8.2 Competence, Scope, Impairment, Consultation, and Referral
Key Takeaways
- Competence includes education, supervised experience, training, consultation, and self-monitoring of limits.
- Scope of practice is shaped by professional standards, law, board rules, setting, and the specific service being offered.
- Impairment, burnout, illness, bias, or conflicts can require consultation, workload change, supervision, referral, or temporary withdrawal from duties.
- Referral should protect continuity of care and avoid abandonment.
Competence Is Active Self-Management
Competence is not a single credential stored in the past. It is an ongoing professional duty to provide services within the boundaries of education, training, supervised experience, consultation, study, and current ability. On the EPPP, competence questions often look like tempting opportunities: a new treatment, unfamiliar assessment, cultural issue, forensic request, telepsychology arrangement, supervision problem, or emergency service need.
The first task is to define the role. A psychologist may be competent to provide outpatient therapy but not a specialized forensic opinion. A clinician may know adult assessment but need consultation before assessing a young child, a neurocognitive concern, or a client whose language and cultural context require specialized adaptation. Competence is specific to the service, population, method, and setting.
| Competence issue | Ethical risk | Strong response pattern |
|---|---|---|
| New population or diagnosis | Overconfident service beyond training | Obtain training, consultation, supervision, or refer when needed. |
| New assessment instrument | Invalid use or interpretation | Review manual, validity evidence, norms, and limits before use. |
| Emergency outside specialty | Client need may be urgent | Provide appropriate immediate care within limits, then arrange qualified follow-up. |
| Personal impairment | Harm from reduced judgment or performance | Seek consultation, adjust workload, pause duties, or arrange coverage. |
| Referral need | Abandonment or interrupted care | Give reasonable notice, options, transition support, and documentation. |
Scope of practice also includes legal authority. Licensing boards and statutes may limit who can diagnose, prescribe, supervise, test, advertise, use titles, or practice across borders. The EPPP does not require candidates to memorize every jurisdiction's statute, but it expects respect for jurisdiction control. If a vignette says a board rule applies, the psychologist must attend to it.
Impairment is a common exam theme because it tests responsibility. A psychologist experiencing illness, substance misuse, severe stress, cognitive decline, grief, bias, or boundary confusion may still want to help. Ethical practice requires monitoring whether personal factors interfere with competent service. The answer should not shame the professional, but it should protect clients. Consultation, supervision, treatment, reduced caseload, coverage, or temporary withdrawal may be necessary.
Consultation is not a sign that competence is absent. It can be part of competent practice, especially when a case involves risk, cultural considerations, unfamiliar law, complex diagnosis, or conflict among duties. However, consultation does not make an unqualified service acceptable if the psychologist lacks the necessary foundation. The question is whether consultation is enough or whether referral and transfer are needed.

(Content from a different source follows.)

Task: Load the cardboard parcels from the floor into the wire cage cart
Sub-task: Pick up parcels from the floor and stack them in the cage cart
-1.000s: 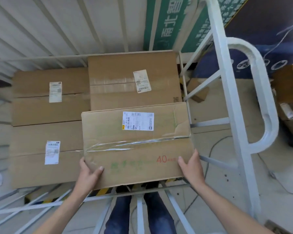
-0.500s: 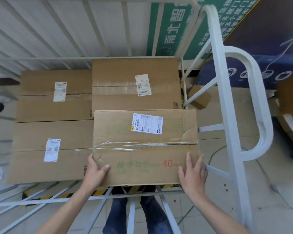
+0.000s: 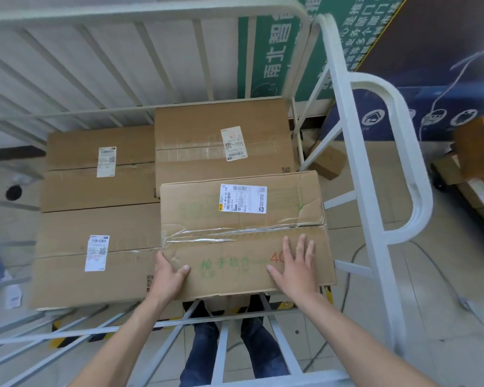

Referral requires care. A psychologist should not terminate abruptly because the case is difficult or the client complains. When referral is needed, the professional should explain the reason in a clinically appropriate way, provide options when possible, support transition, attend to risk, and document the plan. If the client is in crisis, the transition must address immediate safety and continuity.
For exam purposes, avoid extremes. Do not choose an answer that ignores limits. Do not choose an answer that reflexively refuses all unfamiliar cases when immediate support is ethically required. The strongest option usually protects the client while matching the psychologist's competence to the actual role.
A psychologist is asked to conduct a specialized assessment outside their training and experience. What is the best initial ethical response?
What is the main ethical concern when a psychologist is impaired by illness, substance use, severe stress, or cognitive decline?
Which referral approach best avoids abandonment?